<<<<

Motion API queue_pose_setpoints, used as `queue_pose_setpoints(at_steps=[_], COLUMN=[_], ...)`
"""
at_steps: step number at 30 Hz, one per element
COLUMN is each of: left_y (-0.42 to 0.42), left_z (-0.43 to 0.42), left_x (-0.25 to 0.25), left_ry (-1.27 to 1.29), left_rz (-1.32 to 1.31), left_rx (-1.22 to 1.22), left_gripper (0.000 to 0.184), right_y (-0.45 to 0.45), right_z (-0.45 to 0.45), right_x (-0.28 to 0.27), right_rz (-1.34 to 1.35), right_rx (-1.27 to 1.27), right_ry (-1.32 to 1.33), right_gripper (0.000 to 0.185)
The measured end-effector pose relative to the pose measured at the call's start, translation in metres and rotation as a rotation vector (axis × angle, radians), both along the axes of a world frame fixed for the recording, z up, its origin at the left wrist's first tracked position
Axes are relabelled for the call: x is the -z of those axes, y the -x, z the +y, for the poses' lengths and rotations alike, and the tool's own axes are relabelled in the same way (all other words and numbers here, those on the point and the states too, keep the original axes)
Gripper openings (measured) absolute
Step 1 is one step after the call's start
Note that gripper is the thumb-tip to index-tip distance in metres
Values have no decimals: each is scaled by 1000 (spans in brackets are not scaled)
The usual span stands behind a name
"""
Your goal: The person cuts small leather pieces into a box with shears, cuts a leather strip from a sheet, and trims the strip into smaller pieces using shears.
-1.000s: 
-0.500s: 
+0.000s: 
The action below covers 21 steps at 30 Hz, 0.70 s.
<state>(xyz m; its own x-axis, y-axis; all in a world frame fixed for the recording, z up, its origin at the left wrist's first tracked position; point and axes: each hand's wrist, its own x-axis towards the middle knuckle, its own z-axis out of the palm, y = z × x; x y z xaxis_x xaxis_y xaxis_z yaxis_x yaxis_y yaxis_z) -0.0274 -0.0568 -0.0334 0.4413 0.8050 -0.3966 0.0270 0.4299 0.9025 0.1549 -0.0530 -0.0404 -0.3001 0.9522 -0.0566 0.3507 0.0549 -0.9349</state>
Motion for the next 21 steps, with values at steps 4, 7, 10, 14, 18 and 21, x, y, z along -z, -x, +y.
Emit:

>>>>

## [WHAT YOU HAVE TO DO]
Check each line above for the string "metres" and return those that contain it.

## [TASK ANSWER]
The measured end-effector pose relative to the pose measured at the call's start, translation in metres and rotation as a rotation vector (axis × angle, radians), both along the axes of a world frame fixed for the recording, z up, its origin at the left wrist's first tracked position
Note that gripper is the thumb-tip to index-tip distance in metres

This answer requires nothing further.